• _Directions for this task_: From the data underneath, reproduce exactly the stretch that begins at the line with "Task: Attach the" and ends after the line with "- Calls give".

• _Records shown_:

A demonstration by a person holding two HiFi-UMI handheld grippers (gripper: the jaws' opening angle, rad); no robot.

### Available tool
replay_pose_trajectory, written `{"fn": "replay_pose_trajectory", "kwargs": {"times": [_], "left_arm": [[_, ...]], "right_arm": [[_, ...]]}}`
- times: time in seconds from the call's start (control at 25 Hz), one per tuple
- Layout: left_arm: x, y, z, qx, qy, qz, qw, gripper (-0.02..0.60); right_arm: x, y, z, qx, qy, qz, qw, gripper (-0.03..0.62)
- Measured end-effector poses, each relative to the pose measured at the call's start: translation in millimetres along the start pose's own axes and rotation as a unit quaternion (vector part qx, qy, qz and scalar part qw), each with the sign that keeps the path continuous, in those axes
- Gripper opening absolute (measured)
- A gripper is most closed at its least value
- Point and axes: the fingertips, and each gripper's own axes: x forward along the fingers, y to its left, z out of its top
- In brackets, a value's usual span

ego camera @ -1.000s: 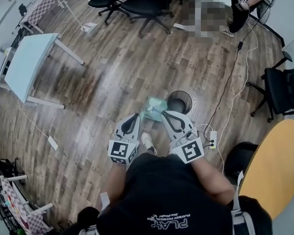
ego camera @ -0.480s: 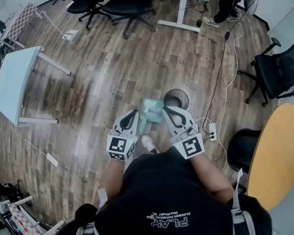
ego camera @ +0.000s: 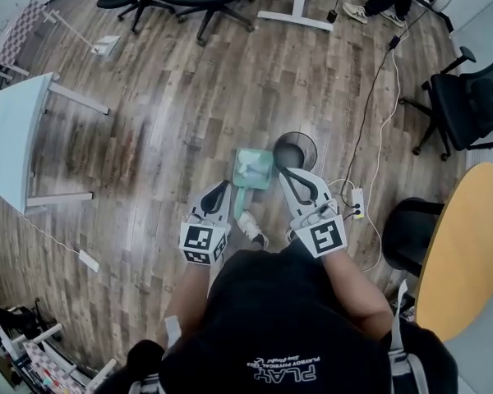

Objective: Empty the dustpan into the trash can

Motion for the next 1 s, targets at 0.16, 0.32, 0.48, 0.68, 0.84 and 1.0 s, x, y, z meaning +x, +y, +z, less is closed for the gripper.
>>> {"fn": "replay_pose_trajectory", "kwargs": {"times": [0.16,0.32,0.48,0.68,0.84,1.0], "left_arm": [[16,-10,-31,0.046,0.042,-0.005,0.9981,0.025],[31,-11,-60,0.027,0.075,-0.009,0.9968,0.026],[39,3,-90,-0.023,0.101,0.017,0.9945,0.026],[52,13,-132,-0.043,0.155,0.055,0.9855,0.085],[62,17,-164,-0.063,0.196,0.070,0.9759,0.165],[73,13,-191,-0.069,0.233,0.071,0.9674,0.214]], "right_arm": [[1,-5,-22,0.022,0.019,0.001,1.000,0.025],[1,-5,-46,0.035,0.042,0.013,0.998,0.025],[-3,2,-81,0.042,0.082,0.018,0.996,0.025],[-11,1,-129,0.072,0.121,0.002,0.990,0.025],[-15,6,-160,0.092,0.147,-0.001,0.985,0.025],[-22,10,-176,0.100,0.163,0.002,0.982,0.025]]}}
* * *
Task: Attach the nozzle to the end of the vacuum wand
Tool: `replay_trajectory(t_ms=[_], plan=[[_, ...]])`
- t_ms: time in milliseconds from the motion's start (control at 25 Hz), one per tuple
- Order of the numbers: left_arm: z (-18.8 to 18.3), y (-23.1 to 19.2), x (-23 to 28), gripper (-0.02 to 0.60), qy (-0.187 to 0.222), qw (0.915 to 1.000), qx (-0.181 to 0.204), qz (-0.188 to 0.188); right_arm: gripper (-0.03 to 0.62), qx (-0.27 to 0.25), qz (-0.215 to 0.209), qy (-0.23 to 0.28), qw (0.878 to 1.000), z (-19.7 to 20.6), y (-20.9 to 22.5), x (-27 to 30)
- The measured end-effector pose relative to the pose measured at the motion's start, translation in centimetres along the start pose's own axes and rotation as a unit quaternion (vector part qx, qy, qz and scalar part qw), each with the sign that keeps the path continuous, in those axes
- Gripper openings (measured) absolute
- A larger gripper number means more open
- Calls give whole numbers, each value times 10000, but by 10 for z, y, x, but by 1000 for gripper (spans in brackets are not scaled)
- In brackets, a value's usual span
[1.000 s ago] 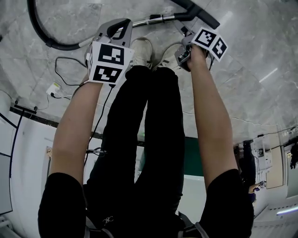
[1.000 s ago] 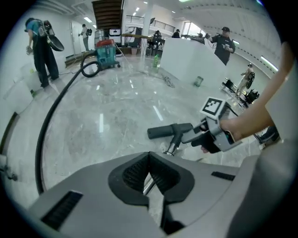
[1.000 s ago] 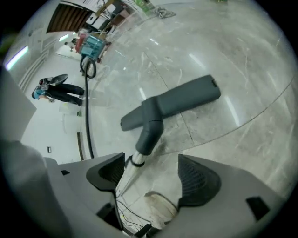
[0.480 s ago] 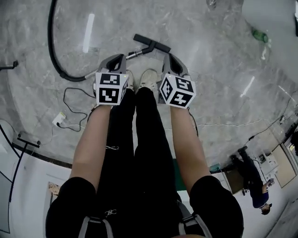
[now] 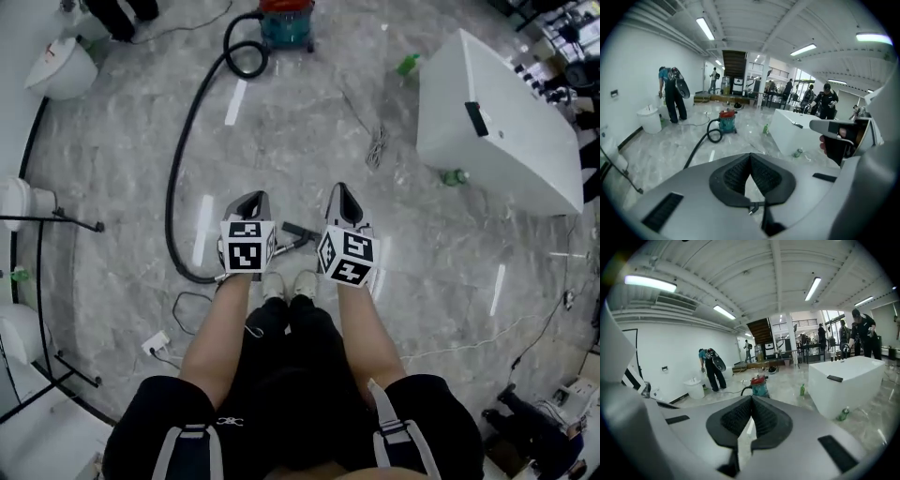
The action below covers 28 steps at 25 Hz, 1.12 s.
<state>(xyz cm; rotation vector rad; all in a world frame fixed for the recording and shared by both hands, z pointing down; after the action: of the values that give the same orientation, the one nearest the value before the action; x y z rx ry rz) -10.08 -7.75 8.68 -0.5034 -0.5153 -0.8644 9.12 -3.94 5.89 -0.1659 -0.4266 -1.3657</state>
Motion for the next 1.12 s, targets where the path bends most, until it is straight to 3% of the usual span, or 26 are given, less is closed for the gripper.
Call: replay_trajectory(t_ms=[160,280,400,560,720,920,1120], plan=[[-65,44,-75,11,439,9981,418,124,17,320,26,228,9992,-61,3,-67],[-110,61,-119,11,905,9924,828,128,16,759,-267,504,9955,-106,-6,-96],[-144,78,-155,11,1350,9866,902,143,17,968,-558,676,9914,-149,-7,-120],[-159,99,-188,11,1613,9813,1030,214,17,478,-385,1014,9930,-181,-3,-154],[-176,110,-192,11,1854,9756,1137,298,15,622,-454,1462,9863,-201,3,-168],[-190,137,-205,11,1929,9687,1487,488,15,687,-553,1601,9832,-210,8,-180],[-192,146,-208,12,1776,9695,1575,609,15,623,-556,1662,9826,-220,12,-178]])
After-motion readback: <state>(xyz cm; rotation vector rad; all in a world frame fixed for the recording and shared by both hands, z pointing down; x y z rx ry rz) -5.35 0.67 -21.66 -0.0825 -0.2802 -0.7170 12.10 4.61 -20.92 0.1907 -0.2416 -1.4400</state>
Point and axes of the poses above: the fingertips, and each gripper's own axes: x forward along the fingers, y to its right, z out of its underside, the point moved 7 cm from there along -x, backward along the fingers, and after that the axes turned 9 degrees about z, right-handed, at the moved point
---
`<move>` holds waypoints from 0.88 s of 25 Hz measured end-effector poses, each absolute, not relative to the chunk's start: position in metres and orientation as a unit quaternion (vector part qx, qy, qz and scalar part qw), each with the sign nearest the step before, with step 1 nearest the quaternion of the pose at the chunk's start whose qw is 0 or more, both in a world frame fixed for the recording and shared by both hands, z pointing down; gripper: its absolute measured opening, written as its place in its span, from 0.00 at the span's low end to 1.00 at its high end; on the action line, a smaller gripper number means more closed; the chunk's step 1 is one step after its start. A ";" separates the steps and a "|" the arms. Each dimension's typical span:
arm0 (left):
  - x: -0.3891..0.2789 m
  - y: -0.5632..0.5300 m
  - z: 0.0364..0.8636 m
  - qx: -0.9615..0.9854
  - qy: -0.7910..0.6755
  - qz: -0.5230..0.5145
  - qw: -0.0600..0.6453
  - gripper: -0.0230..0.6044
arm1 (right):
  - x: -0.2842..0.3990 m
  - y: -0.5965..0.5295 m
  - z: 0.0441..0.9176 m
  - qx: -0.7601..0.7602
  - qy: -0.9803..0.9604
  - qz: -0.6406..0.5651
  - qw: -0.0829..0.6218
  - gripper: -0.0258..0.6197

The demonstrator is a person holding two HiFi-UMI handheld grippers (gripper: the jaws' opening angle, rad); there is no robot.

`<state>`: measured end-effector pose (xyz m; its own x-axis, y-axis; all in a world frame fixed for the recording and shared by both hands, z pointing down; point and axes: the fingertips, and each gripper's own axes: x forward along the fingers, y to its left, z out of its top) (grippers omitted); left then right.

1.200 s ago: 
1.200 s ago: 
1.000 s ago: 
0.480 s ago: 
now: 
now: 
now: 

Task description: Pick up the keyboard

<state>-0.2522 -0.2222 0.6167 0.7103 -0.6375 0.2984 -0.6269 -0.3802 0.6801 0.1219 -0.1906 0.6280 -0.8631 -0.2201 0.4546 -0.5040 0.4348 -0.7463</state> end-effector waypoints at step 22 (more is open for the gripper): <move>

• _Worked solution_:
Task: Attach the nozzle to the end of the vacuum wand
Tool: `replay_trajectory(t_ms=[_], plan=[[_, ...]])`
- t_ms: time in milliseconds from the motion's start (control at 25 Hz), one per tuple
- Order of the numbers: left_arm: z (-18.8 to 18.3), y (-23.1 to 19.2), x (-23 to 28), gripper (-0.02 to 0.60), qy (-0.187 to 0.222), qw (0.915 to 1.000), qx (-0.181 to 0.204), qz (-0.188 to 0.188); right_arm: gripper (-0.03 to 0.62), qx (-0.27 to 0.25), qz (-0.215 to 0.209), qy (-0.23 to 0.28), qw (0.878 to 1.000), z (-19.7 to 20.6), y (-20.9 to 22.5), x (-27 to 30)
- The measured end-effector pose relative to the pose measured at the motion's start, translation in centimetres along the start pose's own axes and rotation as a unit quaternion (vector part qx, qy, qz and scalar part qw), each with the sign that keeps the path continuous, in those axes
- Gripper openings (measured) absolute
- A larger gripper number means more open
- Calls give whole numbers, each value times 10000, but by 10 for z, y, x, but by 1000 for gripper (spans in brackets are not scaled)

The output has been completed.